Floating Gas to Liquids (FGTL)

“Gas to liquids” (GTL) has been a proven technology for a long time and there are at least three routes to “liquids” – gas to methanol, gas to DME, and gas to “synthetic crude”. FGTL is an option being considered over the past few years, but not yet monetized for actual major projects. a. Methanol A lower cost GTL option is to utilize gas to produce methanol. This product is easily transported as “liquid” in conventional chemical shuttle tankers to markets. The storage pressure for methanol is ambient. All gas components are utilized so there is nothing leftover to be flared or reinjected – usually only a water effluent stream. Associated CO2 in the production stream is actually beneficial to product production. A medium sized onshore methanol train of 1 million tonnes per annum-(MTA) could require a gas inlet rate of 105 MMCFD (requiring reserves of 710 BCF over 20 years) and would cost ~US$500 million. (Assumptions: Gas 1020 BTU/SCF, 10 % fuel/losses, 340 days/yr production, Methanol 32 MMBTU/tonne.) Floating Methanol facilities have been studied with train sizes from 0.4 to 4 MTA, corresponding to required gas inlet rates of 42 to 420 MMSCFD (or 20 year reserves of 290 BCF to 2.9 TCF). Coogee Chemicals / Mogal Marine-Mitsubishi (Coogee and Figure 2) and PetroWorld/ Foster Wheeler/ StarChem/ Waller Marine (Waller) have

been consortiums who have proposed and studied Methanol FPSOs. Coogee Chemicals has a compact onshore plant in Australia that has been producing methanol for almost 10 years. MEO Australia (2008) is working a 4 MTA offshore methanol development option (above a shallow water shoal far from land, but the concept of remote compact facilities is applicable).

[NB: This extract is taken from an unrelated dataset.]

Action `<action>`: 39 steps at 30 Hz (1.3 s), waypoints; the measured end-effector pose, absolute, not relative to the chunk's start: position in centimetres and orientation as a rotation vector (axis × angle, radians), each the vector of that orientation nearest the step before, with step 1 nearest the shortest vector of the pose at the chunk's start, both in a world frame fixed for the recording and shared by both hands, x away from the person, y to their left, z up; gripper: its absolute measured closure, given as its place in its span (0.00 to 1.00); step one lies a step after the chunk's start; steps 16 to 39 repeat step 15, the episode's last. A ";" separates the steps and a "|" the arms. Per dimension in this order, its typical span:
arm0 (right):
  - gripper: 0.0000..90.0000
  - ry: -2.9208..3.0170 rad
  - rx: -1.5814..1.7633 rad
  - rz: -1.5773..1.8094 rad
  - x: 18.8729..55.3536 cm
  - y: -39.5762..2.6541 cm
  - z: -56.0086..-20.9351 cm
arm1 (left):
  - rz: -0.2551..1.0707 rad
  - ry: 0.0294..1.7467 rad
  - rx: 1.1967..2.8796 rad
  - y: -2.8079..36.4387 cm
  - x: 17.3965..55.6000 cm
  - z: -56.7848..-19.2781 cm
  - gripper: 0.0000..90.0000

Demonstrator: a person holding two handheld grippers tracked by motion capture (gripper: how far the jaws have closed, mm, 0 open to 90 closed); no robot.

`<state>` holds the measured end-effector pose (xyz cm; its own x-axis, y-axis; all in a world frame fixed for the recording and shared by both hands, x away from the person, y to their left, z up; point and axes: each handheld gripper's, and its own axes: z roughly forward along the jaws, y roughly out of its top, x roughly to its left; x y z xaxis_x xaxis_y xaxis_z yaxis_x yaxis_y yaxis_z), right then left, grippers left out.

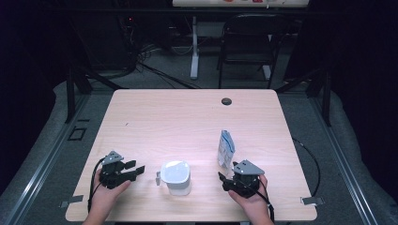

For offshore production facilities, vessel motions can be critical to operability of GTL process equipment. Velocys (Tonkovich 2008) has developed compact multiple microchannel plant for the production of methanol onboard an FPSO. The microchannels reportedly increase process efficiency and speed of flow, so that vessel motions in marine conditions do not affect the contents of process equipment by influencing liquid levels and causing process upsets. In addition the process is claimed to minimize fresh water requirements by recycling and recovering water from the process stream. Other proposed offshore methanol process facility designs have been addressing the challenge of FPSO motions on the fluids contained in process vessels and columns.

Methanol is a marketable product sold as a feedstock for further petrochemical processes like the production of olefins. There is a more conventional market for methanol as a source of chemical derivatives like formaldehyde, acetic acid, methyl methacrylate (MMA), and Methy Tert-Butyl Ether (MTBE), but it is not a market sufficiently large to absorb significant additional supply without impacting the unit price. As the market evolves to utilize methanol as a fuel (Direct Methanol Fuel Cell (DMFC)) or petrochemical feedstock (Methanol to Olefins (MTO)) – replacing higher priced condensate – pricing should be more robust to the impact of greater volumes of methanol. The MTO process would involve an intermediate step where offshore methanol is converted onshore to DME and then to olefins. Recent pricing for methanol has been in the range of US$200/tonne which is about US$7/MMBTU. For many remote deepwater gas field applications, methanol could be an attractive development options with scalability (wide range of economic production rates and reserves) and commercial flexibility (ability to lease process facilities from third parties and deliver “high value BTU” product to relatively unconstrained “liquids markets” in conventional FOB chemical shuttle tankers). This development option might also be combined with other development options based on the needs of a particular field, country, or market (Figure 4).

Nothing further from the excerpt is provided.